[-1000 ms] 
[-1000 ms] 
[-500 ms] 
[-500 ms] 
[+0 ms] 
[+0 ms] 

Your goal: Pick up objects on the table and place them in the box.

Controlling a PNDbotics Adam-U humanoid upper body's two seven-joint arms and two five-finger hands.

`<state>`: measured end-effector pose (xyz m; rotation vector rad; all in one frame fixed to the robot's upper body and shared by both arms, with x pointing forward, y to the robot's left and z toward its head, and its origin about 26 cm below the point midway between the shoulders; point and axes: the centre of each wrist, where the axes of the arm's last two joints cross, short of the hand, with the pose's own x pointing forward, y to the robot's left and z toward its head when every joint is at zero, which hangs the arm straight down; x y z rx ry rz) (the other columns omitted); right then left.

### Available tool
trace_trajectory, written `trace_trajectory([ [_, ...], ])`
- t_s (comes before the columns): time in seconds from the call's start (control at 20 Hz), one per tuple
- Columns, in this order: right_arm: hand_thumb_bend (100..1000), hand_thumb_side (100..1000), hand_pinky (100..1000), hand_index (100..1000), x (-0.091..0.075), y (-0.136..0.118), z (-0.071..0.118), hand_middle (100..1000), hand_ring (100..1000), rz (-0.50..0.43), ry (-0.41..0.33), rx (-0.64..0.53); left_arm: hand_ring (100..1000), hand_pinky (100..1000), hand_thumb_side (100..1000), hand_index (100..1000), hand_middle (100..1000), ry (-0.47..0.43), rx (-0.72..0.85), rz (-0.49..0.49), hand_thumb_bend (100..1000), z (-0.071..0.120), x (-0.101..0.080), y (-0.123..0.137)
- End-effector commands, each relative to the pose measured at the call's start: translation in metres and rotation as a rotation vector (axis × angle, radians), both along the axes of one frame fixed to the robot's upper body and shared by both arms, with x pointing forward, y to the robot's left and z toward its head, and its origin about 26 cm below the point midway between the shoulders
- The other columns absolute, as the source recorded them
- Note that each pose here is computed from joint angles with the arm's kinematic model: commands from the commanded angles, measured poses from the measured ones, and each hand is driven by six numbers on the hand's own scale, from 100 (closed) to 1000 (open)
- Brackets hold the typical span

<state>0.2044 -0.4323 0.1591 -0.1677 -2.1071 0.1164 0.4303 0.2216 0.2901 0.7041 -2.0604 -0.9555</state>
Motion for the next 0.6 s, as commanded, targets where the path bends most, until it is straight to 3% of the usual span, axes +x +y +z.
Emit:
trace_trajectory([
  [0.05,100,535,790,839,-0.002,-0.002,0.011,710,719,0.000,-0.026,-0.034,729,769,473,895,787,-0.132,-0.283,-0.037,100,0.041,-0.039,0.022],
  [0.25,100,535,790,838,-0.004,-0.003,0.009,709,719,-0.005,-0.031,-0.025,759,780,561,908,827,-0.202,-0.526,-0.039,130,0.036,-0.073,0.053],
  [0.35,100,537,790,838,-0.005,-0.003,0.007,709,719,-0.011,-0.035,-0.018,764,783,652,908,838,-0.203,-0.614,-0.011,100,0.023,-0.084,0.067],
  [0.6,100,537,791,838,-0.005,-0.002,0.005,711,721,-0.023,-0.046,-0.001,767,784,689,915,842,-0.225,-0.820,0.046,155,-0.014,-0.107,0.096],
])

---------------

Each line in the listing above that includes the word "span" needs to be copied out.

- Answer to the exercise:
- Brackets hold the typical span
Motion for the next 0.6 s, as commanded, targets where the path bends most, until it is straight to 3% of the usual span, axes +x +y +z.

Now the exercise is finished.